After Buying Property in Greece: Taxes, Utilities, and Owner Duties
Closing is not the finish line
After the notary signs the deed, the owner work begins. Many foreign buyers are surprised by the number of small follow-up tasks.
Good after-care protects the property, keeps your tax file clean, and makes a future sale easier.
First tasks after completion
- Make sure the deed is registered.
- Confirm the property is shown correctly in your E9 tax record.
- Store the notarial deed, permits, plans, energy certificate, and tax receipts.
- Transfer utilities and building charges.
- Arrange insurance.
- Set up a maintenance plan.
- Choose a local keyholder or manager if you live overseas.
- Calendar annual ENFIA and tax deadlines.
If you rent the property
Keep rental records from day one. Track income, cleaning, repairs, platform fees, management fees, utility use, and guest damage. Ask your accountant how and when rental income must be declared.
If you use the property personally and rent it part of the year, keep the dates clear.
If you live overseas
Name one person who can enter the home in an emergency. Give them clear authority and spare keys. A burst pipe, storm damage, or power fault is much easier to handle in the first hour than the first week.

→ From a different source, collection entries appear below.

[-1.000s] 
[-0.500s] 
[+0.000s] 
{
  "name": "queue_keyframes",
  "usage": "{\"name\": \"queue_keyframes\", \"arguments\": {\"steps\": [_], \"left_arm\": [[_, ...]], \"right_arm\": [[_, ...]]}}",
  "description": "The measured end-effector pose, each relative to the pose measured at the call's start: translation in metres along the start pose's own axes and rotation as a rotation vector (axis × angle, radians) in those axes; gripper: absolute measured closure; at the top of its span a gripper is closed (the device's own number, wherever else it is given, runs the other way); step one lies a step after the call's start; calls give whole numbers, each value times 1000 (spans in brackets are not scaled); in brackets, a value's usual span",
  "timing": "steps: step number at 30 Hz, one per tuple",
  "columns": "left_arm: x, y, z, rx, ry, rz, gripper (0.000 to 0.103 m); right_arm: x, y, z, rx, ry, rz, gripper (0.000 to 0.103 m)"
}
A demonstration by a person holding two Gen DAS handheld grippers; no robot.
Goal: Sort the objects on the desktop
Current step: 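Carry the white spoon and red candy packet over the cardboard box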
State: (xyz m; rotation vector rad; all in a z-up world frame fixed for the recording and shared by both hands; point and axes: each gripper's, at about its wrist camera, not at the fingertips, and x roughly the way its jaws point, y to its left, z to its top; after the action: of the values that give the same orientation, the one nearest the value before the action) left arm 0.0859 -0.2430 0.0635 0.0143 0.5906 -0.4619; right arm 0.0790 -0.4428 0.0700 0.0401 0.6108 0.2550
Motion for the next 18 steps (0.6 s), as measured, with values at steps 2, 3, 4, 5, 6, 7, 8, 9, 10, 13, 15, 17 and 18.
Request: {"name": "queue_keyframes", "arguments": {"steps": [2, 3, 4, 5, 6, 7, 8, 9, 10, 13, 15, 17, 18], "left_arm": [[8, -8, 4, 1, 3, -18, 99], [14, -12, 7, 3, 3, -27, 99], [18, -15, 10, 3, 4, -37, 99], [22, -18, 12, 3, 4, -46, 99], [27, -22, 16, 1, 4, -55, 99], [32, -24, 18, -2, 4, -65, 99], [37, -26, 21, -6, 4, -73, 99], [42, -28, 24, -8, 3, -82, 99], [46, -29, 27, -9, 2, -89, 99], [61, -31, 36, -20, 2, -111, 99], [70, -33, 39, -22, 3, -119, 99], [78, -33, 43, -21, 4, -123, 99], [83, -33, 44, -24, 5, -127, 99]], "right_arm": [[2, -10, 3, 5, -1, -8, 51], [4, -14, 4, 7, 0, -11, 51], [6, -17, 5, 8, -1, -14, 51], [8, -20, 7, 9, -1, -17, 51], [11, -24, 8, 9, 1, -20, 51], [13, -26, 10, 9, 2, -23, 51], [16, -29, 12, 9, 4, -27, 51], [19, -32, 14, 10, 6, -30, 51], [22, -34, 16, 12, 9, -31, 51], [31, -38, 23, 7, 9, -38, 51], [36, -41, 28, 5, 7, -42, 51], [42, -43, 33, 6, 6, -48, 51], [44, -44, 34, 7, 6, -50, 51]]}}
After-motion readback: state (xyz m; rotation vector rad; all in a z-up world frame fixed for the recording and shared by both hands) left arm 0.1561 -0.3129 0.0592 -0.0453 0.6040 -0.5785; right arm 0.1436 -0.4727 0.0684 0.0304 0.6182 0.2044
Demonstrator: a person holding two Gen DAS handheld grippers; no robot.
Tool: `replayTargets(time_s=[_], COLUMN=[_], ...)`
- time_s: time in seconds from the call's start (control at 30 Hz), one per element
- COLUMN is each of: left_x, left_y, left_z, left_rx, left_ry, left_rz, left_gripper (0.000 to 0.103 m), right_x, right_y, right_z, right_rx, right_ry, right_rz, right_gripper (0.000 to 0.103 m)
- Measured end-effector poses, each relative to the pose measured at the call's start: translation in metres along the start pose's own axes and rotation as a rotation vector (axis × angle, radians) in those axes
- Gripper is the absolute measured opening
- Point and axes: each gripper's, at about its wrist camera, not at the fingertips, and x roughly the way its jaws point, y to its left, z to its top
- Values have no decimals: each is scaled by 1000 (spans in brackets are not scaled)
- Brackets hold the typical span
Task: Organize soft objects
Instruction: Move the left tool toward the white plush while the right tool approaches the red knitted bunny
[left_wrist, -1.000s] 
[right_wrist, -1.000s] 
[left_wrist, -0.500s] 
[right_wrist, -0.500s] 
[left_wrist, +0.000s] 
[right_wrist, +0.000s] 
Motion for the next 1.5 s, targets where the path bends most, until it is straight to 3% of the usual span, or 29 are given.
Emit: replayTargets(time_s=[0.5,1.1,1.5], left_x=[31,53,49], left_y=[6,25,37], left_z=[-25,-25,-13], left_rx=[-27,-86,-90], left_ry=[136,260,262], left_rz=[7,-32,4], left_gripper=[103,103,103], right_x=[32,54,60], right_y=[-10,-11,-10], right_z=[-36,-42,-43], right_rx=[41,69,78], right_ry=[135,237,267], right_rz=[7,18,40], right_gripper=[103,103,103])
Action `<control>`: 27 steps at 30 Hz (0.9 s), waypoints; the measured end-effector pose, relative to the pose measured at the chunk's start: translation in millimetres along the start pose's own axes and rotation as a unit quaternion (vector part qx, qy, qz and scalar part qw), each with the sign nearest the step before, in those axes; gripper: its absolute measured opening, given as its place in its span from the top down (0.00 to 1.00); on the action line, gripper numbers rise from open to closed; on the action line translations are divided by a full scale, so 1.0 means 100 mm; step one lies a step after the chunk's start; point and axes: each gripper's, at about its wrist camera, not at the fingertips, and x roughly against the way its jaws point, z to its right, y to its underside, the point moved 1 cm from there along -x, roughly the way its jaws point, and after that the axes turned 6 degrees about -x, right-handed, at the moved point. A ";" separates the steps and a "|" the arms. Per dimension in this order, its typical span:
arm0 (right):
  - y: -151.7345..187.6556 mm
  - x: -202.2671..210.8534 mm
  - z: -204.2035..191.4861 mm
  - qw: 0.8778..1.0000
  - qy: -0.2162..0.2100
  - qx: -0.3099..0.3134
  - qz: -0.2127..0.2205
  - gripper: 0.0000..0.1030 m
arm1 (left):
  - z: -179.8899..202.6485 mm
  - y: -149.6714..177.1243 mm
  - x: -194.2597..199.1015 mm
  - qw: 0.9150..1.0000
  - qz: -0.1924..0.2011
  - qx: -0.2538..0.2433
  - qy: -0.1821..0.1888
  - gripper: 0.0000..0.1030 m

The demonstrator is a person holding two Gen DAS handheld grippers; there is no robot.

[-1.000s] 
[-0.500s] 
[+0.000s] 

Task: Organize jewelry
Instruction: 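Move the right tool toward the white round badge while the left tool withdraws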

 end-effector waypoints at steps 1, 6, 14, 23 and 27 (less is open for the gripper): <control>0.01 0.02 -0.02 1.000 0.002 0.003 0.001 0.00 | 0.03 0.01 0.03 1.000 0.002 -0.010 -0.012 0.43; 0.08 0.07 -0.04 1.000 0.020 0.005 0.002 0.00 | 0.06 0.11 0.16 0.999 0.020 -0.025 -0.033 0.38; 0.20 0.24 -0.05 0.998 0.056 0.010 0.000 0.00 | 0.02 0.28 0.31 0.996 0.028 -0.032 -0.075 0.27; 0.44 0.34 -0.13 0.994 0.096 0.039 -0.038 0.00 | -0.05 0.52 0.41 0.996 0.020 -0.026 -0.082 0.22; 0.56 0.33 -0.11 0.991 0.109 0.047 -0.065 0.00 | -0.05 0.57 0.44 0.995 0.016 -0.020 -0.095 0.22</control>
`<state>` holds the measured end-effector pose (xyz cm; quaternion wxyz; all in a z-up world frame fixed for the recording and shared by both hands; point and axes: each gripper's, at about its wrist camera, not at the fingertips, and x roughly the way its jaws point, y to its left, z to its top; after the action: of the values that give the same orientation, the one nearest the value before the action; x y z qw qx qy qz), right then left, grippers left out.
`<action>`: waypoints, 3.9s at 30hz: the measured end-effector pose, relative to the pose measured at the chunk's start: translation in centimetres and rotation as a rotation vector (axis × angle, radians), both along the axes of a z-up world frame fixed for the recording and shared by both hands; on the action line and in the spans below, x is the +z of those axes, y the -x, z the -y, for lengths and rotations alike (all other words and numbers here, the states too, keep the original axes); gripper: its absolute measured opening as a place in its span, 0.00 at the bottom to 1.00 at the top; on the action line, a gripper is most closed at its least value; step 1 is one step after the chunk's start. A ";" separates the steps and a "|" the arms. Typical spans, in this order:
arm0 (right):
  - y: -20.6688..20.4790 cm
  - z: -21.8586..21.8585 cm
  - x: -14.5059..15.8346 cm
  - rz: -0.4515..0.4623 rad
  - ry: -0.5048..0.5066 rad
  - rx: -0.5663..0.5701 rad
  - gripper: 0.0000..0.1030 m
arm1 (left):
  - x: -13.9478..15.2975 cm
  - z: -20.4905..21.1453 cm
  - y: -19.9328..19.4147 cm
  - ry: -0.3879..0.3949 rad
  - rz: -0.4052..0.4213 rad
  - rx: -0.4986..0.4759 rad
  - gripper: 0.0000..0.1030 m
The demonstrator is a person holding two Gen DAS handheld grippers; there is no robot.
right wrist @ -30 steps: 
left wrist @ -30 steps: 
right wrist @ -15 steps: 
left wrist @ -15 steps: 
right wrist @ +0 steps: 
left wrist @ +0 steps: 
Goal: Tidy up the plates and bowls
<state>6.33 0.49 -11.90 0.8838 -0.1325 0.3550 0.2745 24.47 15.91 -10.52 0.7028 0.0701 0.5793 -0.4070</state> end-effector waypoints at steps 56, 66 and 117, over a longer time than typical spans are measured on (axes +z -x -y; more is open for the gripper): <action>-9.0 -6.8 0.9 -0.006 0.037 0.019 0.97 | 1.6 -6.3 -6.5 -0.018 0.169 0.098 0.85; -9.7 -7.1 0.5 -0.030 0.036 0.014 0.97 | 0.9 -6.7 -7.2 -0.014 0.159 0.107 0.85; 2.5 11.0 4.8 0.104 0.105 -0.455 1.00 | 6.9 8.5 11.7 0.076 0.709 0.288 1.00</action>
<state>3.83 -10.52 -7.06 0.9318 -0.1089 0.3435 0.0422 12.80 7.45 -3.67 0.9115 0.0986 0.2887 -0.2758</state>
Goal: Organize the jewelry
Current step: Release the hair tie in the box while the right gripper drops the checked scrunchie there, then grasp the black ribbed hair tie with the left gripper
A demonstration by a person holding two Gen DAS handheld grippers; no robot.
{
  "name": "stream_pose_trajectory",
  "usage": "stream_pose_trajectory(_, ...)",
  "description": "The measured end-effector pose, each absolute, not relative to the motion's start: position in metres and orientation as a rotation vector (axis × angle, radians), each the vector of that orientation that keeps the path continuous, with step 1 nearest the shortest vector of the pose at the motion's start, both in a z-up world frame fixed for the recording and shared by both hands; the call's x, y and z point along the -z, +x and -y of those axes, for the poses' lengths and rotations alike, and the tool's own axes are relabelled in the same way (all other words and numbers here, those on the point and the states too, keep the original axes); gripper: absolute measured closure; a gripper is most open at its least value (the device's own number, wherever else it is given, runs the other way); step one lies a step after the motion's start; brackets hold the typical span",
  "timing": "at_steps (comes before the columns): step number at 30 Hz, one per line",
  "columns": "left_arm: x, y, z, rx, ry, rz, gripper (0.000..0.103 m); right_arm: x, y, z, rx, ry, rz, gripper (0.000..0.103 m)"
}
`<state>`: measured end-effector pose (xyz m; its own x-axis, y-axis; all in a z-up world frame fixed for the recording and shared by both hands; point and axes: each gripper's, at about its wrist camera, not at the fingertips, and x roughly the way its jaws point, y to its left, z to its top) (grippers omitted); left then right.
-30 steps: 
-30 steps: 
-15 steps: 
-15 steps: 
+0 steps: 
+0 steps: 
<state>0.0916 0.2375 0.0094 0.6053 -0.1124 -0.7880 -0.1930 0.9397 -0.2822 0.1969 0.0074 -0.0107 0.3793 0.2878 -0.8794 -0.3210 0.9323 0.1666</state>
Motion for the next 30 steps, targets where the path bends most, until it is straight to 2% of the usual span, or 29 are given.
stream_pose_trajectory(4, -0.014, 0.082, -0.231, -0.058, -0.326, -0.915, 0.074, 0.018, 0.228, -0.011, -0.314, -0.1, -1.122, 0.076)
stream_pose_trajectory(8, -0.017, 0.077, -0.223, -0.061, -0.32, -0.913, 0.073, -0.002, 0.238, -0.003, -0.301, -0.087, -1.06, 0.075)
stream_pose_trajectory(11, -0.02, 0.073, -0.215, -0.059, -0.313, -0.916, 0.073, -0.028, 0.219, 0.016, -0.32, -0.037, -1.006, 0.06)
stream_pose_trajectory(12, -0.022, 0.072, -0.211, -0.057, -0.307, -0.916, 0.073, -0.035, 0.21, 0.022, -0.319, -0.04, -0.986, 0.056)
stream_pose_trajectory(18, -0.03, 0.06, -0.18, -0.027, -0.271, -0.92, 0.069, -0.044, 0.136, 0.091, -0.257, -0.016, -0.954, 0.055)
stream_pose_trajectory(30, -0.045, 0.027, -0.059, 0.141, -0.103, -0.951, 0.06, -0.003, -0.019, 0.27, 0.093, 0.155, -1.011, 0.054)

Set calendar reminders for tax, insurance, boiler service, pool service, garden work, and winter checks.
If you plan to sell later
Future buyers will ask for clean documents. Save every permit, invoice, regularisation certificate, and improvement record. If you renovate, ask your engineer what must be declared.
Practical owner tip
Create a digital property folder with five sections:
- Legal documents.
- Tax and utility records.
- Building and engineer records.
- Rental and income records.
- Maintenance and insurance records.
That folder can save time every year. It can also protect value when you sell.
Useful next read: Greece Property Taxes and Buying Costs for Foreign Buyers in 2026.
For owner tax services, use AADE.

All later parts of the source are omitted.